In der ersten Hälfte macht der Film fast alles richtig. Der Anfang ist spannend und rätselhaft, die dahinterstehenden Motive für Bucks Gräueltat erfährt man allerdings erst ganz am Ende in einem überraschenden Twist, der gut zum Rachemotiv der Geschichte passt. Die Figuren werden interessant geschildert, und der stylishe Look ist gefällig. Auch der atypische und anachronistische Soundtrack, der mit seinen Rap-, Reggae- und R&B-Stücken einen Querschnitt schwarzer Musik präsentiert, fügt sich überraschend harmonisch in das Gesamtkonzept ein.

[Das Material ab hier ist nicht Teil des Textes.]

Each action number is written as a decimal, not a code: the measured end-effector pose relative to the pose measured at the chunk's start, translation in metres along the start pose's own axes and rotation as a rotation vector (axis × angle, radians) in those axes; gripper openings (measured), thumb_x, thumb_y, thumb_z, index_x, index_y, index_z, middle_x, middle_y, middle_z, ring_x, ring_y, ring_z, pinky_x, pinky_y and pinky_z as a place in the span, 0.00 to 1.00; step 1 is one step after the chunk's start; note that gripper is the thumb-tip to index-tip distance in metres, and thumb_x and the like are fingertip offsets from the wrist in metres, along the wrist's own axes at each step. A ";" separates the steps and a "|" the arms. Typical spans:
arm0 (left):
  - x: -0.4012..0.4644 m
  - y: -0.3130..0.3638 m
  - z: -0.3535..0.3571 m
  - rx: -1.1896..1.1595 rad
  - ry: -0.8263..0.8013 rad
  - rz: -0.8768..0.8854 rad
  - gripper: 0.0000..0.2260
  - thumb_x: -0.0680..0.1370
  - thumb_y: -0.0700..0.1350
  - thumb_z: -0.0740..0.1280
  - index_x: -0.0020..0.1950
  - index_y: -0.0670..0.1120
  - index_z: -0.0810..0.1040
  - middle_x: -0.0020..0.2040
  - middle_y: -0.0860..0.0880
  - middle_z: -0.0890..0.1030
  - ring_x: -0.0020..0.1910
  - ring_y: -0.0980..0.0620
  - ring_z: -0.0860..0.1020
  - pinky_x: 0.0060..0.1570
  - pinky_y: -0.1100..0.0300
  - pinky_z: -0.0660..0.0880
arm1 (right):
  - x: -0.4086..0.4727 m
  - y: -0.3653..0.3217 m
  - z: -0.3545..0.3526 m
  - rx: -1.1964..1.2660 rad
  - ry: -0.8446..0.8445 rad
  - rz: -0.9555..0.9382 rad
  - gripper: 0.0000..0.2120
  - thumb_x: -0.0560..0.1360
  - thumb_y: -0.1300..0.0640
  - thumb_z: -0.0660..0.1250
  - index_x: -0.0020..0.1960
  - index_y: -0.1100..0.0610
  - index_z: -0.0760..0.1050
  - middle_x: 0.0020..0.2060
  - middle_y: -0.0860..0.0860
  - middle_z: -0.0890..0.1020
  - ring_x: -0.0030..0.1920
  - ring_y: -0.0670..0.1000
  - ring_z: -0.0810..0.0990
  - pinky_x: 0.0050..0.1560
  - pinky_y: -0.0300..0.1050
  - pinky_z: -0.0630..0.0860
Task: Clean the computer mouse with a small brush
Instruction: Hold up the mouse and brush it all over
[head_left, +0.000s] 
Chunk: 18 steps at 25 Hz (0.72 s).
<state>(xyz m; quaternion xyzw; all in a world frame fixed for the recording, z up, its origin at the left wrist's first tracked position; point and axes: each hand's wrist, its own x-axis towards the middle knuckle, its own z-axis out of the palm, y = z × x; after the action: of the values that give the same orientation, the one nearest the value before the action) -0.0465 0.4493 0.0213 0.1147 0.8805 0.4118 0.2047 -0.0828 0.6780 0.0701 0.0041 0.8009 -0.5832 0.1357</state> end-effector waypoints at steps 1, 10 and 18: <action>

Doch den Autoren unterlaufen auch einige blöde Patzer: So wirkt Bucks Begnadigung völlig unglaubwürdig. Welcher weißer Gouverneur würde einen schwarzen Gangster, der mehrfach die Personifikation des Teufels genannt wird, freilassen, um einen korrupten Armee-Offizier zur Strecke zu bringen (einer der Nebenplots zu Beginn)? Und später treffen die Helden eine so offensichtlich dämliche Entscheidung, die sie völlig unnötig in nahezu unüberwindliche Schwierigkeiten bringt, dass man nur fassungslos den Kopf schütteln kann.
Immerhin gelingt es Samuel im anschließenden Showdown, genügend Spannung aufzubauen, um den inzwischen leicht genervten Zuschauer bei der Stange zu halten, aber der Film ist an diesem Punkt leider schon eine geraume Weile in Schieflage geraten. Das liegt nicht nur an schlechten Wendungen der Ereignisse, sondern auch an einer leichten Handlungsarmut in der zweiten Hälfte. Hier merkt man deutlich, dass es den Figuren an Tiefe mangelt. Ein letzter Schlenker in der Geschichte führt Nat und Cuffee in eine ausschließlich von Weißen bevölkerte Stadt, wie man sie aus unzähligen Western kennt. Nur ist diesmal tatsächlich alles strahlend weiß, vom sandbedeckten Boden hin zu den Fassaden und Innenräumen, und sogar die Kleider der Einwohner wirken relativ farblos. Muss man das witzig finden? Leider ist es symptomatisch für den Film, der mehr in mehr in seiner stylishen Pose erstarrt.
Mehr Gangsterfilm als Western, erzählt The Harder They Fall eine geradlinige Rachestory, lässt sich dabei aber ein wenig zu sehr von seinen künstlerischen Ambitionen mitreißen. Immerhin besticht er mit tollen Bildern, großartigen Darstellern und einem ungewöhnlichen Soundtrack. Wer Western mag, sollte ihm eine Chance geben.